*EXERCISE AIM*
From the listing below, select every line where the word "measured" appears.

*DATA SEGMENT*
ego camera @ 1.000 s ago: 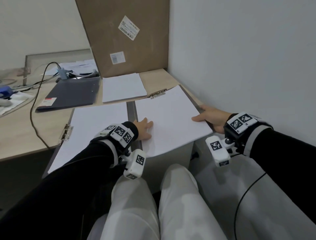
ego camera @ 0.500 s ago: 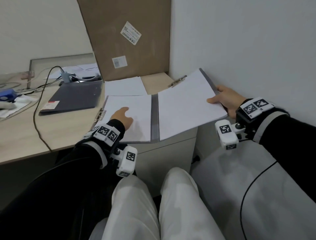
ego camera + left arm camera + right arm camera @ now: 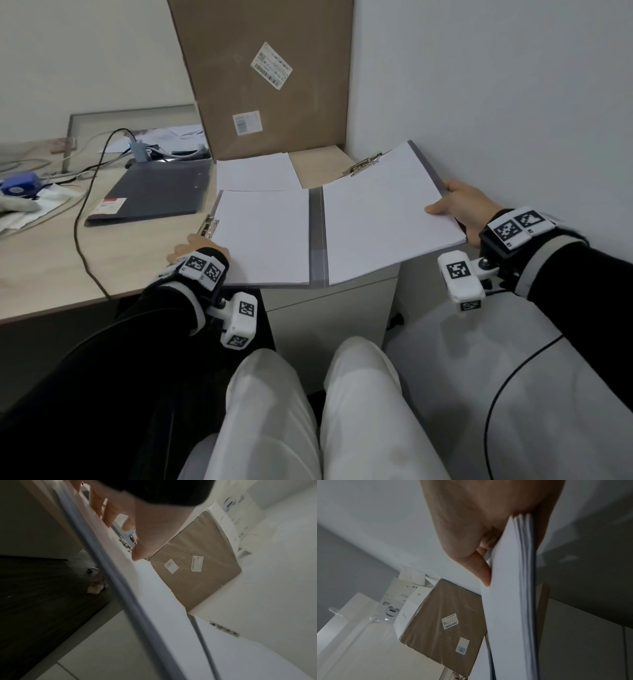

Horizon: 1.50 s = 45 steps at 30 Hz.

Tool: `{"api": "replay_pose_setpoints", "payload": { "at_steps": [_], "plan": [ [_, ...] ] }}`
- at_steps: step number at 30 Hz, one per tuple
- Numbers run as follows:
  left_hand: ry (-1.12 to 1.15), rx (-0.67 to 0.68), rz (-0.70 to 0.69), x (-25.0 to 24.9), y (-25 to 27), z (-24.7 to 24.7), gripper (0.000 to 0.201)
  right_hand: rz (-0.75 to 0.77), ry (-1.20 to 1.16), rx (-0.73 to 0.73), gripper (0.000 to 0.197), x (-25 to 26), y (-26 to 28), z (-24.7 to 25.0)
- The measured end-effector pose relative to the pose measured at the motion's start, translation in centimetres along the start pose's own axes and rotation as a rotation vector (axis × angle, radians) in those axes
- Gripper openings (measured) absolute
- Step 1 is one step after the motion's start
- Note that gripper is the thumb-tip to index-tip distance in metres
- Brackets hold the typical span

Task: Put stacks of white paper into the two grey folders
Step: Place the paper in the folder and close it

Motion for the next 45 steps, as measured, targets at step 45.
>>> {"api": "replay_pose_setpoints", "payload": {
  "at_steps": [45],
  "plan": [
    [0.633, 0.590, -0.309, -11.2, 7.0, -6.4, 0.064, 0.049, -0.546, 0.337, 0.049, 2.0, -1.1, -3.4]
  ]
}}
Point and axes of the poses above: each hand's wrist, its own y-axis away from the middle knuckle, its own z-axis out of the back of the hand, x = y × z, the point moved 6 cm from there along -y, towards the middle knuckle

*TASK RESPONSE*
- The measured end-effector pose relative to the pose measured at the motion's start, translation in centimetres along the start pose's own axes and rotation as a rotation vector (axis × angle, radians) in those axes
- Gripper openings (measured) absolute
Motion for the next 45 steps, as measured, targets at step 45.

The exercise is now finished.